Only want to train once a week to build strength- no other reason 'the look' e.t.c.

bench, dead and squat, pull ups

week 1 6sets*3reps 70% (of 1rep max)

week 2 6*3 80%

week 3 6*3 90%

week 4 6*3 60% (deload)

hypers, situps, woodchop all 3*25reps (accessorie work)

I can only train once a week as my other training revolves around cardio work.

Appreciate advice/replys

thanks

Matt


----------



## Jonnyboi (Aug 23, 2009)

Im no expert on training but one day is better than none and with it all basic compound exercises cant be that bad i think.


----------



## 1237matt (Apr 15, 2009)

anyone else have any opinions? cheers


----------



## Vivid (May 14, 2009)

1 day a week is better than none but obviously not ideal. Nice to see you have all the key lifts in there. Why are you changing the intensity each week? No need to deload once a month if you are only training 1 day a week?

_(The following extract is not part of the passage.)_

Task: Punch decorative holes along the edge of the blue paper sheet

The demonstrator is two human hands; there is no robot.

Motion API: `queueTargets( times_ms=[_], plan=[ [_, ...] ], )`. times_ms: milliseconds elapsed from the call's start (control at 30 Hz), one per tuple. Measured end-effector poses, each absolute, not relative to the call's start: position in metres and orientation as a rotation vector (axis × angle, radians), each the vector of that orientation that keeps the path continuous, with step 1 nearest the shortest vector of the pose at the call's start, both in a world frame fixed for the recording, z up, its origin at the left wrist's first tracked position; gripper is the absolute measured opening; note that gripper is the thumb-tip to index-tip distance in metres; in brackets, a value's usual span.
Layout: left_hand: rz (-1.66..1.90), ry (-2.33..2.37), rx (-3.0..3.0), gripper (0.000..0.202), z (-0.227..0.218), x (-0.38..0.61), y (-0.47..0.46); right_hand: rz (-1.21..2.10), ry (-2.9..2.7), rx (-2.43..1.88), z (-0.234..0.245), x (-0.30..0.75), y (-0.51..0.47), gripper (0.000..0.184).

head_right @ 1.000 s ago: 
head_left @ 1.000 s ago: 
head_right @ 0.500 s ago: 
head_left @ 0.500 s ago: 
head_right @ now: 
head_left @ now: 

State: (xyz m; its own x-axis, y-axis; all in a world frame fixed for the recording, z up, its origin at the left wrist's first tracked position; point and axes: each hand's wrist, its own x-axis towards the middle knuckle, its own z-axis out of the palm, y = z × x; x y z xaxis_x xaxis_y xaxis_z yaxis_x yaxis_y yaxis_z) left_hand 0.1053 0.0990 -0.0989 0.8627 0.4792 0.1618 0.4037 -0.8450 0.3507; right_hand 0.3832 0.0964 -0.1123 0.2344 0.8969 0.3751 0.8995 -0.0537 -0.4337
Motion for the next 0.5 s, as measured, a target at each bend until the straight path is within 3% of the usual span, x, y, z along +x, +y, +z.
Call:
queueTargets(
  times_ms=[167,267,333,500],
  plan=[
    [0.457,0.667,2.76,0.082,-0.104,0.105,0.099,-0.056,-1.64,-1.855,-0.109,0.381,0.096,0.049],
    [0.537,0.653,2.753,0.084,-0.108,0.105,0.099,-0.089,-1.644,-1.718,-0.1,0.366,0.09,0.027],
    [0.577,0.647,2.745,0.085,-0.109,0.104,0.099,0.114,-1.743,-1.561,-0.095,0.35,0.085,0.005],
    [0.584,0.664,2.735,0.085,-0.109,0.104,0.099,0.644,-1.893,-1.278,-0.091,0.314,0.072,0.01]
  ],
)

Only exercises your really missing is standing mill, bent over rows and dips.


----------



## B-GJOE (May 7, 2009)

Nothing wrong at all with once a week. Mike Mentzer and John Little wouldn't knock this, they would encourage it. Just make sure the workout is of the highest possible intensity and then sit back and grow.


----------



## Críostóir (Dec 12, 2009)

hi matt wats your training goals if your doin weights 1x week and the rest cardio (how many days?). Dont forget about your diet.


----------



## Small_tank (Mar 9, 2010)

Hi mate , try and add another workout into the week week just so you can spread the compound moves a little bit more , Your body will need the rest if you're pushing hard on squat so by the time you go into the other big move's you wont be able to give it you're all

just my opinion mate


----------



## Mark W H (Jan 25, 2010)

Difficult to get a high enough level of intensity for once a we. Try two workouts a week


----------



## Soybean70 (Apr 6, 2010)

It's ok if you hit the big compound movements with hi volume. Chest, upper back and thighs for at least 100 total reps each.


----------



## coldo (Dec 7, 2008)

Yeah if i was training only once a week it would look something like that.

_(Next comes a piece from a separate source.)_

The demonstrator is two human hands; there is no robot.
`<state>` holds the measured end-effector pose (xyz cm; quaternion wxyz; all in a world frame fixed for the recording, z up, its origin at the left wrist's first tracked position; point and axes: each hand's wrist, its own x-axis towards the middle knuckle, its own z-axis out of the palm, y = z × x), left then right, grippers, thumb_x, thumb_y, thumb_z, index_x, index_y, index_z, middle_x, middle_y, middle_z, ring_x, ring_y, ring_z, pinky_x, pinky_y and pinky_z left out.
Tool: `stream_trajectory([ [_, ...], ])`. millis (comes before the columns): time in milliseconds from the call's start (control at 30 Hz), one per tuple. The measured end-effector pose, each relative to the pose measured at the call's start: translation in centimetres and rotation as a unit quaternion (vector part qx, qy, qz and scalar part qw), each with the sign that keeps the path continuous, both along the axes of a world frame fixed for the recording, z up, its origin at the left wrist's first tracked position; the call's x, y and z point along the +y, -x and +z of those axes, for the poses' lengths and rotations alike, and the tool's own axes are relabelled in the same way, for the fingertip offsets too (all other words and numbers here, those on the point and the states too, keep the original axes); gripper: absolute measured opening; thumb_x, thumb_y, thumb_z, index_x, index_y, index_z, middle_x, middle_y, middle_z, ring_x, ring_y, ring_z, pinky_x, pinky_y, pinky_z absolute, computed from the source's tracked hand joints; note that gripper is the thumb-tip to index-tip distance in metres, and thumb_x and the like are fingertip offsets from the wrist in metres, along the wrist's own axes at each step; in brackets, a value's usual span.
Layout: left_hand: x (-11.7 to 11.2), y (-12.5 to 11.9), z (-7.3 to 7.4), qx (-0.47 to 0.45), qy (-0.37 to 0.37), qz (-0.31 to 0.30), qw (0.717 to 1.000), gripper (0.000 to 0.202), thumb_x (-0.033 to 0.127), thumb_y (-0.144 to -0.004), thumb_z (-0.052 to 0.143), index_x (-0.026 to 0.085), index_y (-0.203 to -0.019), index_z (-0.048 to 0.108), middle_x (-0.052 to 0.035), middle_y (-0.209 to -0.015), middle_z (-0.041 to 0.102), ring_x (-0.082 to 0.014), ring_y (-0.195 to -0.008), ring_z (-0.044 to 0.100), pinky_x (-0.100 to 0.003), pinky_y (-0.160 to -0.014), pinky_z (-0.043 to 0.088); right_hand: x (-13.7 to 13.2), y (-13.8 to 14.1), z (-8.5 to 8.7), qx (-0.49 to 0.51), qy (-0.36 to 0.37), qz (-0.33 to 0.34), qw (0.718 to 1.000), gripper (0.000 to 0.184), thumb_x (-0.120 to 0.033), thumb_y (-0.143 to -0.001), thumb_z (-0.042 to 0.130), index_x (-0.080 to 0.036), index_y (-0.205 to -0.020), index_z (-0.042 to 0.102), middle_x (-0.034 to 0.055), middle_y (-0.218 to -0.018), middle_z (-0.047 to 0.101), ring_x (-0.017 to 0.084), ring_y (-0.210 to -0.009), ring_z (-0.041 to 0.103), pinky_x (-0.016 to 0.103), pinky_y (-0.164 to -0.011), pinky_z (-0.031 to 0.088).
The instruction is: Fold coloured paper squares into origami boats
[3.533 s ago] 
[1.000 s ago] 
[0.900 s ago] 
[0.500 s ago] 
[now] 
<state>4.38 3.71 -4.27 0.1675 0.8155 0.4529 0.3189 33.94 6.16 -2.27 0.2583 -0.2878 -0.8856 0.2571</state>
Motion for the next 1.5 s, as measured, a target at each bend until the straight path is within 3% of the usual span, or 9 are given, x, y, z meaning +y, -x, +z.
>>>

3 main compounds, maybe add a military press in too though. However i rekon it looks good enough!


----------



## kaos_nw (Jul 9, 2008)

look into HIT style training like Heavy Duty by Mike Mentzer or read beyond brawn, im currently in the gym once every 5th day(4 days rest) but make sure your workouts are really intense and short!


----------



## Lois_Lane (Jul 21, 2009)

Stupid workout.

You obviously have never done deadlifts if you think you will be supersetting them with any thing especially another low back move.

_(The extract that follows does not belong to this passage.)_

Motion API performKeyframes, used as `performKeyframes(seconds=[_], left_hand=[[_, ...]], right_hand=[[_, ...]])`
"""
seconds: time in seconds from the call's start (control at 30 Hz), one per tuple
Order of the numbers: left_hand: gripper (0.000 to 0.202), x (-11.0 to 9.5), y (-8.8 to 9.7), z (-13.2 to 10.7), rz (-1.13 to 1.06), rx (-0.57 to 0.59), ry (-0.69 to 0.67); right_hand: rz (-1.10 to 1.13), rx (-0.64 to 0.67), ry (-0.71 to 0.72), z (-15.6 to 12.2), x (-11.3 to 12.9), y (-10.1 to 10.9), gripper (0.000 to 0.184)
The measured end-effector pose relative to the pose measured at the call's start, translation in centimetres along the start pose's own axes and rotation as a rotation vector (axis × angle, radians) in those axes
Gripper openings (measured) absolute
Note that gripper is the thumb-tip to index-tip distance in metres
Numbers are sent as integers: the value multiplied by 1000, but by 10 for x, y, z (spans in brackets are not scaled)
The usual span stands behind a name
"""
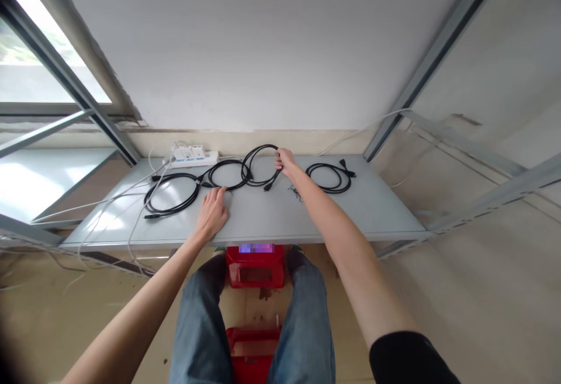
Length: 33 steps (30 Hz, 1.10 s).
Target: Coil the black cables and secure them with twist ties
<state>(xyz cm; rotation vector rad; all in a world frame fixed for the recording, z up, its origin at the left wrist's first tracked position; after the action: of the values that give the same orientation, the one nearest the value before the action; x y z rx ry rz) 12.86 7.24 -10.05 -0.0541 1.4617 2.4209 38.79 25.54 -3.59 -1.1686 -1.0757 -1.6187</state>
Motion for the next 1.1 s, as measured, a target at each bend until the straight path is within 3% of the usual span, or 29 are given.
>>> performKeyframes(seconds=[0.1,0.17,0.27,0.37,0.4,0.47,0.57,0.63,0.7,0.8,0.97,1.1], left_hand=[[57,-3,9,-3,-76,-76,-34],[50,-4,15,-6,-181,-134,-54],[53,4,29,-5,-401,-272,19],[72,20,45,7,-689,-413,235],[80,24,47,14,-798,-409,306],[85,20,47,31,-1025,-279,384],[69,4,47,49,-1274,-26,414],[48,3,45,52,-1299,70,480],[30,12,39,52,-1184,111,558],[19,32,28,57,-843,139,586],[49,57,15,83,-374,124,453],[59,55,6,95,-221,96,291]], right_hand=[[185,336,-187,-22,24,-16,19],[276,493,-213,-45,51,-22,16],[271,607,-177,-79,90,-22,16],[274,708,-125,-111,122,-22,17],[281,737,-117,-119,129,-22,17],[300,783,-128,-130,134,-20,17],[326,794,-205,-132,118,-20,18],[353,738,-281,-128,93,-21,19],[385,657,-385,-127,60,-26,20],[445,513,-531,-137,9,-39,25],[434,321,-626,-165,-50,-57,23],[294,404,-457,-162,-58,-59,12]])
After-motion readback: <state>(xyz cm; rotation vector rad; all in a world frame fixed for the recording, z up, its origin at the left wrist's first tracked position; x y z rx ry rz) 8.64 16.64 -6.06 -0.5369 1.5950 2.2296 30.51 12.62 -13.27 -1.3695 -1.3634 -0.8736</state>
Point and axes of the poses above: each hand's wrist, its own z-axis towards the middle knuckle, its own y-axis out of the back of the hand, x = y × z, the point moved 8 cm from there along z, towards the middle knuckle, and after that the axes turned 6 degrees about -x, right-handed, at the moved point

Read BRAWN by Stuart McRobert end of story.


----------



## RyanClarke (May 7, 2009)

I couldnt superset 70% deads with something, Then move on to squats and do the same. I'd be a puddle of mess by the time it came to last exercise. If you think you could train at a worth while intensity doing this, I agree with the above. you've never deadlifted.


----------



## deeppurple (Mar 13, 2010)

1237matt said:


> Bench ss with Pull ups
> 
> Deadlift ss with hypers
> 
> ...


buddy that is some one day workout!

i wouldn't recommend it personally.

two times a week, possibly yes but one is extreme. and if you did do it all hardcore for the next few days your entire body would be aching and destroyed instead of just one specific area!

you must be able to cut off a cardio session and replace it with some weights?

2 times a week still isn't grand but its 10000x better than once. really, you should do 3 times a week minimum.


----------